Allergies develop individually , each animal has its own history of feeding, so the allergen in each case is different. The strength of the response of the immune system depends on many interrelated processes and can also be different. Nature can create the prerequisites for the emergence of allergies, i.e. predisposition to this disease is inherited, but not the disease itself. It is now a very common misconception that all dogs of a certain breed cannot tolerate the same protein – for example, chicken. Or the breed has a gluten sensitivity, so all these dogs should avoid food with corn. Overlaps are possible because dogs in each population are fed the most common food in the area. But each case requires an individual approach, so each case should be carefully analyzed by a veterinarian.

Allergy – disease acquired , not born with it. A puppy or kitten may be genetically predisposed to allergies, and it is not at all necessary that he will have an allergy. Much depends on the conditions of feeding and maintenance. The immune system in puppies and kittens is formed during growth, and it goes a long way as they get older before giving rise to a hypersensitivity reaction. This means that in small puppies and kittens (even up to six months of age), a real food allergy is extremely rare. Most often, the cause of their symptoms is other diseases or feeding errors.

Allergy – a disease cumulative , this means that for some time the allergen and the components of the immune system meet, and only as a result of this “acquaintance” does the body react.

That is why common food allergens are those food components that are most often found in local food. If chicken has been most common in feed for a long time, it falls into the list of common allergens. After the boom in “hypoallergenic” lamb in feeds, lamb has also become a common item on this list.

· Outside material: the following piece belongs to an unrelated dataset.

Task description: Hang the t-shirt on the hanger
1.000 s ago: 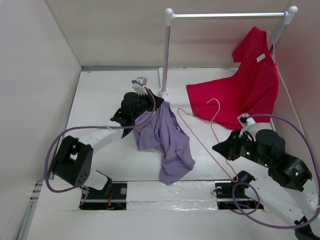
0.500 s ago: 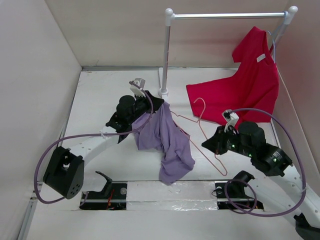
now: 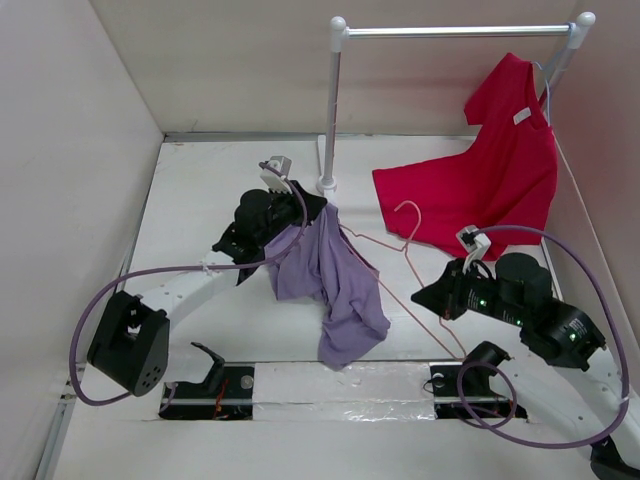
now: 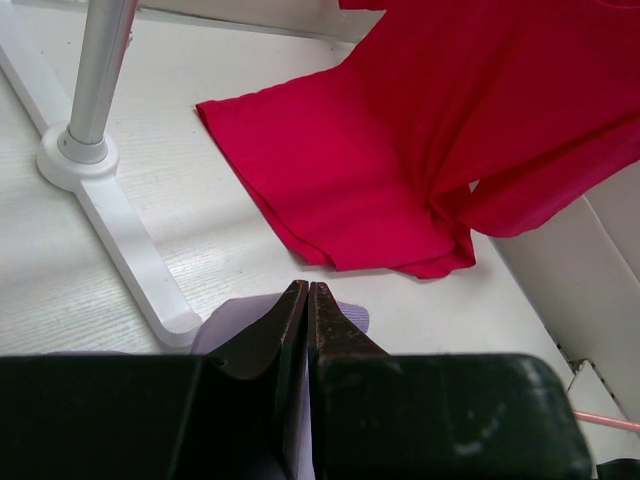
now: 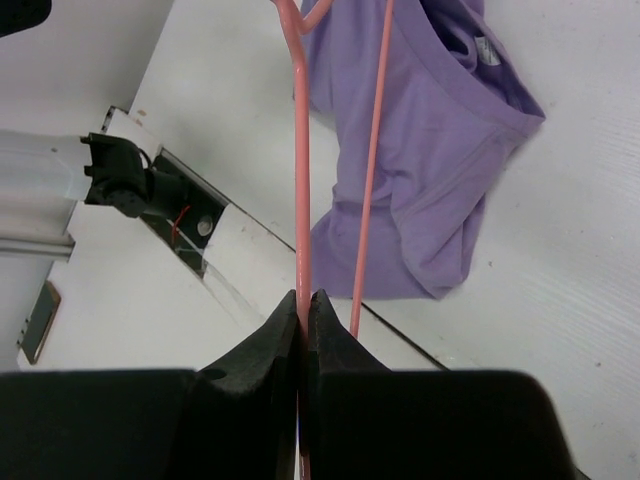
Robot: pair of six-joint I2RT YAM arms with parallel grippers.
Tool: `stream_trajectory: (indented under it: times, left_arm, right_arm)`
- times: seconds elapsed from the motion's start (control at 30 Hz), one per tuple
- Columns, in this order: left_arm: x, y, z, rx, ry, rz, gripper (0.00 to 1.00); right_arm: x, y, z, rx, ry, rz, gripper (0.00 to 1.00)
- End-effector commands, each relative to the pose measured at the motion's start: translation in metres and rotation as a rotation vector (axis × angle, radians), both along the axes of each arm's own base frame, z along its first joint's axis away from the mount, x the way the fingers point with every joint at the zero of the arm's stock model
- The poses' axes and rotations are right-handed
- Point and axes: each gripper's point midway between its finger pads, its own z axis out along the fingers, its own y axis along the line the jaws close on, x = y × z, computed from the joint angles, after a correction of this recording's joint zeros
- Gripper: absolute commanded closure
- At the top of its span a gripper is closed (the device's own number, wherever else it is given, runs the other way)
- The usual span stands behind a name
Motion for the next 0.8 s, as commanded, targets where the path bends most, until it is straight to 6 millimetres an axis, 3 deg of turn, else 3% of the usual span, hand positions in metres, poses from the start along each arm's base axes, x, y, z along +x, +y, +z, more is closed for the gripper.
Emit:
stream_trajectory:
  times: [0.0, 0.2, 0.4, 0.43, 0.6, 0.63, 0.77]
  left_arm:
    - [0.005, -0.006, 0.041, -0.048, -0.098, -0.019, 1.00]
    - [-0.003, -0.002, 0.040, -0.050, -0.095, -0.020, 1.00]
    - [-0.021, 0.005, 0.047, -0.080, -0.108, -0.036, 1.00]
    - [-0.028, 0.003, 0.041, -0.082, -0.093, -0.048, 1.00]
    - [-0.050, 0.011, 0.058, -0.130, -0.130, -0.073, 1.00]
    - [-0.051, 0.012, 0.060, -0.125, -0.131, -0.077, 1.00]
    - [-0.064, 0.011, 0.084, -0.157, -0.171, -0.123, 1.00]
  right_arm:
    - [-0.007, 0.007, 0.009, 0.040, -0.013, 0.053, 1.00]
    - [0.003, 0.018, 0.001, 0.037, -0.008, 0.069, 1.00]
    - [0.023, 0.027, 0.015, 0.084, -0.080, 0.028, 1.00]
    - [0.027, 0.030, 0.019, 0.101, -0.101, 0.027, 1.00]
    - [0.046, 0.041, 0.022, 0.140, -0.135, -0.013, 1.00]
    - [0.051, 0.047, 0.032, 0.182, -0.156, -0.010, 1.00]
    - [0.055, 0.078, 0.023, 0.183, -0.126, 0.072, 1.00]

There are two forms of manifestation of food allergy – intestinal and skin . In the cutaneous form, itching is almost always observed, which can be supplemented by various violations of the integrity of the integument. In the intestinal form, diarrhea and flatulence are observed.

Food Allergy Diagnosis

Before suspecting a food allergy in your pet, your doctor will offer you a differential diagnosis depending on the symptoms observed. This is an important step, because in the vast majority of cases, the cause will be found in something else. These can be parasitic and infectious diseases, various skin (intestinal) diseases, as well as non-food allergies, such as flea bites. Unbalanced feeding can also cause problems with similar symptoms.

There are various methods for diagnosing food allergies in pets, but the elimination diet method is by far the most reliable. The veterinarian will prescribe a diet after a thorough analysis of the history of feeding and talk about the rules for its application. The more detailed the previous feeding experience is described, the more accurate the recommendations will be – it is important not to miss anything here, including treats, feed additives, vitamins and other preparations.

Each change of food is capable of causing an improvement due to the renewal of the microflora and the activation of metabolic processes. This explains the improvement that is often seen with food changes. A veterinary nutritionist will analyze the situation individually and conclude whether it was a food allergy.

Allergic animals often require several food changes during their lifetime as they Allergies may also develop over time to the new food. But, fortunately, in dogs and cats, the immune memory is relatively short, so when a problematic product is excluded for a long time, it is often “forgotten” and perceived normally.

If you have a real food allergy, you will need a lot of patience to deal with it. But do not despair – for each case there is a solution. To solve this problem, contact a veterinarian-nutritionist.